No hallé la música que buscaba para ti: se trata (no pude explicártelo por teléfono), de un trozo de Berlioz, en su Romeo y Julieta, la fiesta en la casa de los Capuleto, es el son de la alegría completa, cuando el amor comienza y promete dichas sin fin: no asoma todavía la tragedia —no tiene por qué venir para nosotros la tragedia— no conozco en la música nada que responda mejor a esos instantes en los cuales el alma se recrea sin reservas en un amor inocente. Lo voy a seguir buscando, el disco. Por lo pronto, te mandé una pieza muy brillante, el concierto de Beethoven y otra muy profunda, la Sonata a Kreutzer que Tolstoi hizo célebre en la literatura. Durante mis años de turbulencia y de inquietud, me acompañó esa música muchas veces; me ayudó a escribir páginas hondas; la amo por eso, aunque ya no me siento así, pues me rodean muchos afectos y Dios me está dando un descanso.
Adiós, amor mío. Hasta pronto.
JOSÉ VASCONCELOS
MARZO 15 / 43
Amor mío: Me he quedado al llegar a mi mesa mirando tu retrato de artista joven que me acabas de dar. Lo he mirado, enternecido porque es retrato tuyo, y pasmado, de ver que la raza humana pueda producir una criatura tan exquisita, tan maravillosamente dotada de genio y de gracia, de pureza y de encanto; cara inocente y a la vez de profunda comprensión anticipada de la vida en lo que tiene de honda y misteriosa. Inocencia y misterio; suave tesoro de emociones infinitas; ojos que contagian de vaga tristeza; boca toda dulzura; manos de artista elegida; peinado cándido de niña: en fin un ser adorable, fruto de selección que por sí solo basta para ennoblecer una raza. Te agradezco el don de este retrato que, aunque fue un cartel para el público, yo no lo conocía.
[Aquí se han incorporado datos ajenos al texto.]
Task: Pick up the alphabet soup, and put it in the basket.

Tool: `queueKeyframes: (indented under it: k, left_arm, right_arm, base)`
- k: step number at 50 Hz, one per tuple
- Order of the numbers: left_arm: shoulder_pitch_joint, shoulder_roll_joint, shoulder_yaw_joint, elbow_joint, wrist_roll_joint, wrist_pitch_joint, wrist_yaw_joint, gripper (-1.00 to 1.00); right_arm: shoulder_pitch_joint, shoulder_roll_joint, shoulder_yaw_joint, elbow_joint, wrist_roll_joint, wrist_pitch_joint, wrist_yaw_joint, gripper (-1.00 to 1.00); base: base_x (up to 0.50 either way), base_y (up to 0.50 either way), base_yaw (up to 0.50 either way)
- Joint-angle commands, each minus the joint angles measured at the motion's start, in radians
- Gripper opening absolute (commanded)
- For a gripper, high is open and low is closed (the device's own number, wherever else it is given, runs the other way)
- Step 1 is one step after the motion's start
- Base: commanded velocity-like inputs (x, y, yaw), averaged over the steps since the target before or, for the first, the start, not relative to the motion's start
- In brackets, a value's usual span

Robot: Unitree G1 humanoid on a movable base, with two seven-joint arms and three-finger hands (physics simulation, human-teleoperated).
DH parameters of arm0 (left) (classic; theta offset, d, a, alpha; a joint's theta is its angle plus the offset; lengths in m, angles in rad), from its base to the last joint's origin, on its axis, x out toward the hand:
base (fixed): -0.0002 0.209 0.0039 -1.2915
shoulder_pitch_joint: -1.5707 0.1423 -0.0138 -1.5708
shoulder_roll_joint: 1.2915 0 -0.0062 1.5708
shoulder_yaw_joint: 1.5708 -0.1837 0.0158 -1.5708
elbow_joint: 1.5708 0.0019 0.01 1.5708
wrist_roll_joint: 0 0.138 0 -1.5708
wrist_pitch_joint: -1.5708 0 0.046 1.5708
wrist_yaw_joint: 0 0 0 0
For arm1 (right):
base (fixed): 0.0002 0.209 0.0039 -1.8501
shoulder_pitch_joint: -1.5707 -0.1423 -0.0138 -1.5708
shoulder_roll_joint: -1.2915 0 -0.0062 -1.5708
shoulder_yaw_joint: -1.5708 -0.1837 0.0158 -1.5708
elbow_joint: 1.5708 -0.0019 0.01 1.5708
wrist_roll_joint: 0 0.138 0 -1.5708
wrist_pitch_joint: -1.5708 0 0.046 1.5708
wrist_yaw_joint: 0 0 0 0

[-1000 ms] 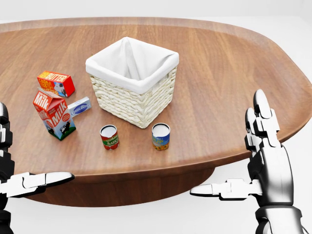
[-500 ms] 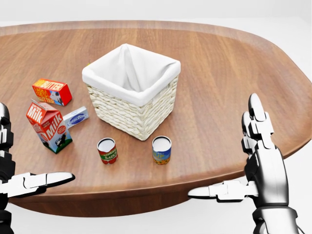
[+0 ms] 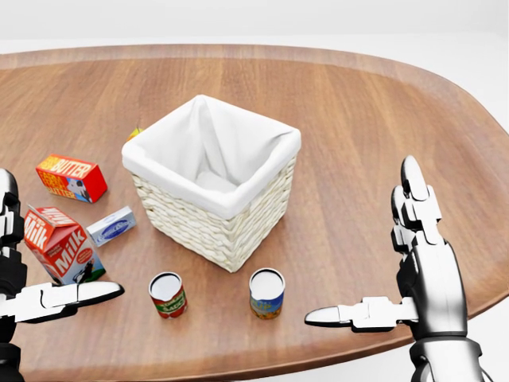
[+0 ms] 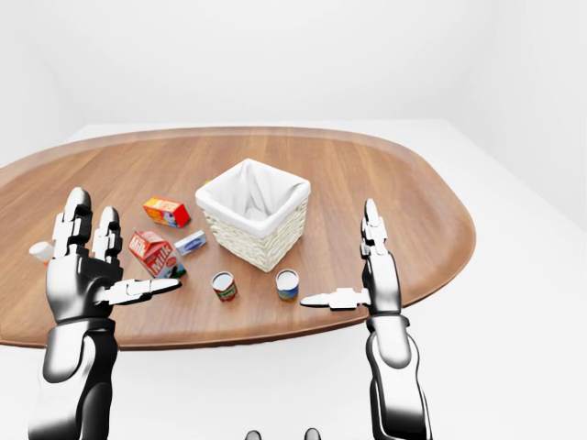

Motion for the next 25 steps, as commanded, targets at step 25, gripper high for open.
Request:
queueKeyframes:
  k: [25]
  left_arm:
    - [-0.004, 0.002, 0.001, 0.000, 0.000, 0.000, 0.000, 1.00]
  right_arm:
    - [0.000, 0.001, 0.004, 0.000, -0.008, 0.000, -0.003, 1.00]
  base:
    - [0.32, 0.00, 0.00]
Pero no es esto ni todo lo que he pensado, ni todo lo que quiero decirte y aquí consigno: lo que te digo es que después de tus correspondencias de esta noche, te quiero más que antes; te digo también que adorable como es tu retrato de niña prodigio y tu vida de artista joven, yo quiero más todavía a la mujer que eres hoy: mujer magnífica por la comprensión, la pasión, la dulzura, por tu bondad, por tu belleza, por tu genio que está en flor. Y te digo que te quiero y bendigo el momento de ahora en que me has dejado quererte, en que me quieres también un poco.
Ya no me has escrito, dijiste hace unos instantes, y no lo había hecho porque no tenía que decirte nada que no fuese insistir en que te amo; pero ahora, no obstante que acabamos de hablar largo, he sentido la necesidad de gritarte: “milagro del cielo”, ¿qué predestinación te trajo a mis ojos?, ¿qué suerte dichosa te pone en mis brazos?, y qué más podría pedirle a la vida que el don que en ti me hace, por el cual humildemente pido a Dios que te proteja por siempre y te conceda su dicha y te guarde.
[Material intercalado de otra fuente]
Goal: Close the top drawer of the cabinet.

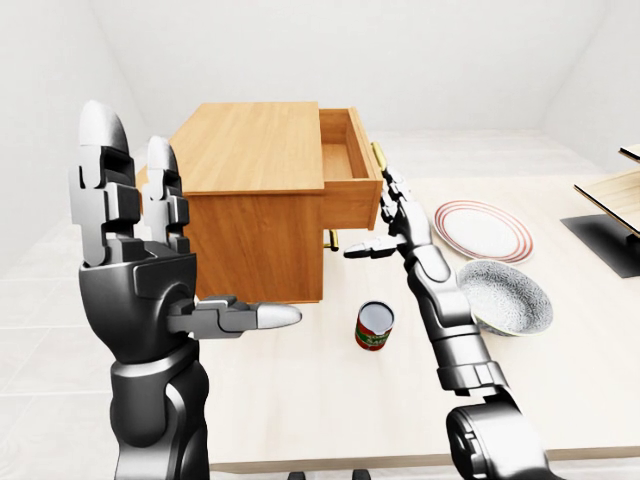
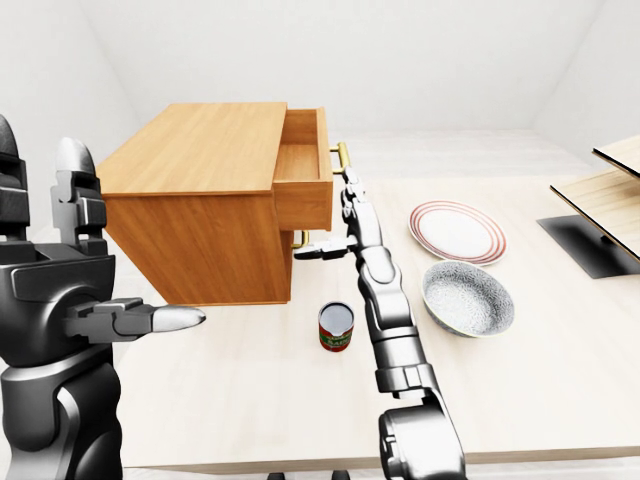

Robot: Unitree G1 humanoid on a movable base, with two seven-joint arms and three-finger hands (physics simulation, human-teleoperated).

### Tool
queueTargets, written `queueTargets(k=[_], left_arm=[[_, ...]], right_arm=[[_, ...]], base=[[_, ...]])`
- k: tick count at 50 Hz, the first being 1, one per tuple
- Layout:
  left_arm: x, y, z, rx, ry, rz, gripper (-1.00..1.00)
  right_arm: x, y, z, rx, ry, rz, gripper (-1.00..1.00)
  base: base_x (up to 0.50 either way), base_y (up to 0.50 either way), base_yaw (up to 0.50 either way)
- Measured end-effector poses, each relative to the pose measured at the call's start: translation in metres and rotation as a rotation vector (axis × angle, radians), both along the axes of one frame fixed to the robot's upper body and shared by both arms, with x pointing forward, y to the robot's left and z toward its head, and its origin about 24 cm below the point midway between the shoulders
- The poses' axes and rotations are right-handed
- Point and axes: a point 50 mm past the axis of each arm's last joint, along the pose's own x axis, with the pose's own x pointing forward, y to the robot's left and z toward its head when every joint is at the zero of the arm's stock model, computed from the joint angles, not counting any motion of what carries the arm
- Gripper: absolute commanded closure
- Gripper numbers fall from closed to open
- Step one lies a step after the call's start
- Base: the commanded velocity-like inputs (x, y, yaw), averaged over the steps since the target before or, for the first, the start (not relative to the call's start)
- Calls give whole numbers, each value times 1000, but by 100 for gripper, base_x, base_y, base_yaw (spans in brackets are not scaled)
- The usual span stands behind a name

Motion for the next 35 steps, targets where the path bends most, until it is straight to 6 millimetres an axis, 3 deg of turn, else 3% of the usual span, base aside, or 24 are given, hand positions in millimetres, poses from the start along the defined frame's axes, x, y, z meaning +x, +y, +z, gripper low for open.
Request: queueTargets(k=[35], left_arm=[[-1,-1,1,1,-5,-5,-100]], right_arm=[[4,26,0,35,-9,80,-100]], base=[[1,0,1]])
Y ahora, amor mío, me despido de tu retrato de la niña que no alcancé a ver, aparición celeste que fue, y me despido de tu recuerdo todavía tibio de la mujer que eres ahora y te mando con la mente, al irme a dormir, otra vez el beso que puse al despedirme en tu mano gloriosa y amante y en tu pie de reina.
Hasta mañana, amor, ya te escribí, pero mi corazón, tú lo tienes contigo. Te espero mañana 16, el aniversario, a la 1:30.
Adiós. Tuyo.
JOSÉ VASCONCELOS
Tomado de : Vasconcelos, José, (2009) “Cartas privadas” [en línea]. Revista de la Universidad de México. Nueva época. Noviembre 2009, No. 69 [Consulta: 25/11/2009].